[HOW TO COMPLETE THIS TASK]: An exact repetition of the listing is required.

====== INPUT FOR THIS TASK ======

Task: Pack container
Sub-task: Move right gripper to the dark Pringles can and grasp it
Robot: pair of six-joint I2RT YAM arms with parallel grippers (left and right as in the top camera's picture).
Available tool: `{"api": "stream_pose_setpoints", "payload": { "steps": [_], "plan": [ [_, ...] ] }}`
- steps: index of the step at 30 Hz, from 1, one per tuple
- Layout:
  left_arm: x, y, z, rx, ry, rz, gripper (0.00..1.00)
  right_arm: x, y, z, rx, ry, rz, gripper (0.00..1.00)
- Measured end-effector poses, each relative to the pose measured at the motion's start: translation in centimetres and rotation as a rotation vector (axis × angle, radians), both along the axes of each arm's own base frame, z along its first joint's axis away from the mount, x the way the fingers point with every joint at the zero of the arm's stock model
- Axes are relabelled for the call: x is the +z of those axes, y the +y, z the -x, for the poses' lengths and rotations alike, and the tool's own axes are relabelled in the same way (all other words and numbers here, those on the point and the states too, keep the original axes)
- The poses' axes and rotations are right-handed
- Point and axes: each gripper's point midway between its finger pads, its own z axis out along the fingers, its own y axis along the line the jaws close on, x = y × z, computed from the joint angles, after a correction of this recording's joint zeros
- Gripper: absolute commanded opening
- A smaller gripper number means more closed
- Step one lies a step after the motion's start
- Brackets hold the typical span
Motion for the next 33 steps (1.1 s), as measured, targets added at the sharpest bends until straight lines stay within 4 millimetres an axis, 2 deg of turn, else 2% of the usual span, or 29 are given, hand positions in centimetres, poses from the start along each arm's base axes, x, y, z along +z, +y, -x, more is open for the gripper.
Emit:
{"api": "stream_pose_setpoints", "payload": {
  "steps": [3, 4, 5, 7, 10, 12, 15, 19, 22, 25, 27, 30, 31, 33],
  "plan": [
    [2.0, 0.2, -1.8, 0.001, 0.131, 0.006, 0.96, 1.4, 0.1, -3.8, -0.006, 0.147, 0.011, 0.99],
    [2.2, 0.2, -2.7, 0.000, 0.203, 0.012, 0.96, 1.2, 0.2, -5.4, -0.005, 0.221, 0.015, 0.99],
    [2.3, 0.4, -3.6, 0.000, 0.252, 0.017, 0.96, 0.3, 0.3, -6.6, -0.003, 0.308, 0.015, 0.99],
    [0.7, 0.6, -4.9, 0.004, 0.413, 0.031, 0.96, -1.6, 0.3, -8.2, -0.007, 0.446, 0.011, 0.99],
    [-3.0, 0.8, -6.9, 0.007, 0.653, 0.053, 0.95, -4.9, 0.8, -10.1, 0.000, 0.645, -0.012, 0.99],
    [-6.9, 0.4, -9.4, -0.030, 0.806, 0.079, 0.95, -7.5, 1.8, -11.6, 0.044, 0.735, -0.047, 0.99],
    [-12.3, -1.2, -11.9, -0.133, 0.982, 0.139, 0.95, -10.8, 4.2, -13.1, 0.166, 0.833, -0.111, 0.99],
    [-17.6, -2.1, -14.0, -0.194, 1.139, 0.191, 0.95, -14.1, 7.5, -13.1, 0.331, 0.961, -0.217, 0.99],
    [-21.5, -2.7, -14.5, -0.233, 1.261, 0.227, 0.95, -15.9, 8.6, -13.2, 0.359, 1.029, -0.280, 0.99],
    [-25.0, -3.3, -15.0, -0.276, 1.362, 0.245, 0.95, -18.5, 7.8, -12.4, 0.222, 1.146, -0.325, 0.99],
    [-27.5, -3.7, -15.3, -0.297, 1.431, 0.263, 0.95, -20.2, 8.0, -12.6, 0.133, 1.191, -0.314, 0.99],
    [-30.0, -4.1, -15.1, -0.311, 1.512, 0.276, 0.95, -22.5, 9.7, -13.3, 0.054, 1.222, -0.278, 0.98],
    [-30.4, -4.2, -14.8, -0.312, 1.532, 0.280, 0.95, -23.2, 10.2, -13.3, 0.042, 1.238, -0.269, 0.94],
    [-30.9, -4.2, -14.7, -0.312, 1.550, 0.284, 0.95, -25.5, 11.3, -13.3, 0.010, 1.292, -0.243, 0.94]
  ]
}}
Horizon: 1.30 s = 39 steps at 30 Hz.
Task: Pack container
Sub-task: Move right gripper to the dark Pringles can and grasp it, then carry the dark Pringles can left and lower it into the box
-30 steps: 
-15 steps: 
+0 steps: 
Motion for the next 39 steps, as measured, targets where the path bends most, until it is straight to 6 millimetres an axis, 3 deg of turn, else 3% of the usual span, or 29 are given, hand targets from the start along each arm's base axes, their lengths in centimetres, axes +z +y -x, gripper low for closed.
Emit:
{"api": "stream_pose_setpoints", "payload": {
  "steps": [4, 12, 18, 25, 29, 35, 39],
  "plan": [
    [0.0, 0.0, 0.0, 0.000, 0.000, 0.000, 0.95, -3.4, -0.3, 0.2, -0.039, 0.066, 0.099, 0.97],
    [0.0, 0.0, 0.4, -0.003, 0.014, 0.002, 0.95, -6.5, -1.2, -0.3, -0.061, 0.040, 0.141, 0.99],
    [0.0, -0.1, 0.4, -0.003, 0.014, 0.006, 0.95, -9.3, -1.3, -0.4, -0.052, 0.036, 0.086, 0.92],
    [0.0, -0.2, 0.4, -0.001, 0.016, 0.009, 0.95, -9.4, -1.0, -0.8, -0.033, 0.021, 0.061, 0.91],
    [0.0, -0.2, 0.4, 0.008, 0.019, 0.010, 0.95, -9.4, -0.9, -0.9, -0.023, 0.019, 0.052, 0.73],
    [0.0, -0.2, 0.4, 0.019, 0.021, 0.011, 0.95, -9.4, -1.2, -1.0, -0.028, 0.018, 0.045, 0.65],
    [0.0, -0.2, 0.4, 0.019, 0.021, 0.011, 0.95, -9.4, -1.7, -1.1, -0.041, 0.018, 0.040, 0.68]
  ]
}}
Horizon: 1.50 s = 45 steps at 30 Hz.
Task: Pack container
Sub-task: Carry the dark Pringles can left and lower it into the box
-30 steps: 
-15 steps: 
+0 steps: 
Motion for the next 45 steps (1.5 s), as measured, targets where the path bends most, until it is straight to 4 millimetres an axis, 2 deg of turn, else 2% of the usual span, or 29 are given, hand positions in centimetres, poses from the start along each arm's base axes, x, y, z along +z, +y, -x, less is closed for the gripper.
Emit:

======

[ANSWER TO THE EXERCISE]:
Task: Pack container
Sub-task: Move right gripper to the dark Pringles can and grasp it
Robot: pair of six-joint I2RT YAM arms with parallel grippers (left and right as in the top camera's picture).
Available tool: `{"api": "stream_pose_setpoints", "payload": { "steps": [_], "plan": [ [_, ...] ] }}`
- steps: index of the step at 30 Hz, from 1, one per tuple
- Layout:
  left_arm: x, y, z, rx, ry, rz, gripper (0.00..1.00)
  right_arm: x, y, z, rx, ry, rz, gripper (0.00..1.00)
- Measured end-effector poses, each relative to the pose measured at the motion's start: translation in centimetres and rotation as a rotation vector (axis × angle, radians), both along the axes of each arm's own base frame, z along its first joint's axis away from the mount, x the way the fingers point with every joint at the zero of the arm's stock model
- Axes are relabelled for the call: x is the +z of those axes, y the +y, z the -x, for the poses' lengths and rotations alike, and the tool's own axes are relabelled in the same way (all other words and numbers here, those on the point and the states too, keep the original axes)
- The poses' axes and rotations are right-handed
- Point and axes: each gripper's point midway between its finger pads, its own z axis out along the fingers, its own y axis along the line the jaws close on, x = y × z, computed from the joint angles, after a correction of this recording's joint zeros
- Gripper: absolute commanded opening
- A smaller gripper number means more closed
- Step one lies a step after the motion's start
- Brackets hold the typical span
Motion for the next 33 steps (1.1 s), as measured, targets added at the sharpest bends until straight lines stay within 4 millimetres an axis, 2 deg of turn, else 2% of the usual span, or 29 are given, hand positions in centimetres, poses from the start along each arm's base axes, x, y, z along +z, +y, -x, more is open for the gripper.
Emit:
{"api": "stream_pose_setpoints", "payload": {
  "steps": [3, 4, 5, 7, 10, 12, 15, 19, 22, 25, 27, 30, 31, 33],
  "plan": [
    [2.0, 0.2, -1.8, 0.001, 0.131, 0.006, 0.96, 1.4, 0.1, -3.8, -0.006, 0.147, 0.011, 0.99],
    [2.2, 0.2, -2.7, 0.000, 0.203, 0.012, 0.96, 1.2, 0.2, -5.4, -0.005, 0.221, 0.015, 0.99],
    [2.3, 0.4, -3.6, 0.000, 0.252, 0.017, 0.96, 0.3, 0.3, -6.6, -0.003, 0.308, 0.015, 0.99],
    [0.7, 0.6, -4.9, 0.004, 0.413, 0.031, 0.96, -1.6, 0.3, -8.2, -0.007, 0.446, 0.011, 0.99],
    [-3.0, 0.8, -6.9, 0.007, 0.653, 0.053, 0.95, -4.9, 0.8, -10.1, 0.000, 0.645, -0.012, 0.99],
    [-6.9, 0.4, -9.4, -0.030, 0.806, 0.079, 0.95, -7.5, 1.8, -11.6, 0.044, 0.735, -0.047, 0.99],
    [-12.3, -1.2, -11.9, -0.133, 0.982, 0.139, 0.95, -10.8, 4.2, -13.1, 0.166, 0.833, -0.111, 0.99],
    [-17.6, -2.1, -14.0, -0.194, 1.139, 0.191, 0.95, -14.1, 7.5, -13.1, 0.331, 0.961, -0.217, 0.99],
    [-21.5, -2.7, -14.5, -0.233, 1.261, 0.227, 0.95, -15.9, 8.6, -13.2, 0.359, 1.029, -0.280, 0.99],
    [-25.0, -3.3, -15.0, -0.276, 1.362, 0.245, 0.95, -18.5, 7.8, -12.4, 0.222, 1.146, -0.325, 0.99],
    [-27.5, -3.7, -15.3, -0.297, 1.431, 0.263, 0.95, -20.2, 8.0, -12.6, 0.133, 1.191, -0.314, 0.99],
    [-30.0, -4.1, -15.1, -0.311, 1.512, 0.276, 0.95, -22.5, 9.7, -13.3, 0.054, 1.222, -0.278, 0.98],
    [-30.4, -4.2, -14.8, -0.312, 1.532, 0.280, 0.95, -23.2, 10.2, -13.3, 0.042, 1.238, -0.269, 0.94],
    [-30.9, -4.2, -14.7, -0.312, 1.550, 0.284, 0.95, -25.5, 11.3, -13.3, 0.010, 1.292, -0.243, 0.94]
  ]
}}
Horizon: 1.30 s = 39 steps at 30 Hz.
Task: Pack container
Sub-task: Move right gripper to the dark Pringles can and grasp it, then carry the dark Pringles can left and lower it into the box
-30 steps: 
-15 steps: 
+0 steps: 
Motion for the next 39 steps, as measured, targets where the path bends most, until it is straight to 6 millimetres an axis, 3 deg of turn, else 3% of the usual span, or 29 are given, hand targets from the start along each arm's base axes, their lengths in centimetres, axes +z +y -x, gripper low for closed.
Emit:
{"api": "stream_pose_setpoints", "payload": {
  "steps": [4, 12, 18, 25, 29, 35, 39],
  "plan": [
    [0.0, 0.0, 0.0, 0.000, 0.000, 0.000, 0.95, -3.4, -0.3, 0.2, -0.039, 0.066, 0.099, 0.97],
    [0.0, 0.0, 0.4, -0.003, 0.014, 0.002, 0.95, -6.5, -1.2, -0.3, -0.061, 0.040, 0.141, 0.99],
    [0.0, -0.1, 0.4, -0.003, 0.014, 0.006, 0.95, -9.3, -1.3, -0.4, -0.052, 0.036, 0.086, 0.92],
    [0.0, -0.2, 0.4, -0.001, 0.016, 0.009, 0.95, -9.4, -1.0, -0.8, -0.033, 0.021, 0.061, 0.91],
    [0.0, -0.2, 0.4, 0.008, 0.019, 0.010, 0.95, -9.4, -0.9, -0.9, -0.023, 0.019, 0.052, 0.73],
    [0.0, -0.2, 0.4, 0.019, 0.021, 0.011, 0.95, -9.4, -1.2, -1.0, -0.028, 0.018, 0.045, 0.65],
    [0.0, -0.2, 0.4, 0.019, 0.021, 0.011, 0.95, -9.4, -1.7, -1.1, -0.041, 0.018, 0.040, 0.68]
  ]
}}
Horizon: 1.50 s = 45 steps at 30 Hz.
Task: Pack container
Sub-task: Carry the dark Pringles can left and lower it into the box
-30 steps: 
-15 steps: 
+0 steps: 
Motion for the next 45 steps (1.5 s), as measured, targets where the path bends most, until it is straight to 4 millimetres an axis, 2 deg of turn, else 2% of the usual span, or 29 are given, hand positions in centimetres, poses from the start along each arm's base axes, x, y, z along +z, +y, -x, less is closed for the gripper.
Emit:

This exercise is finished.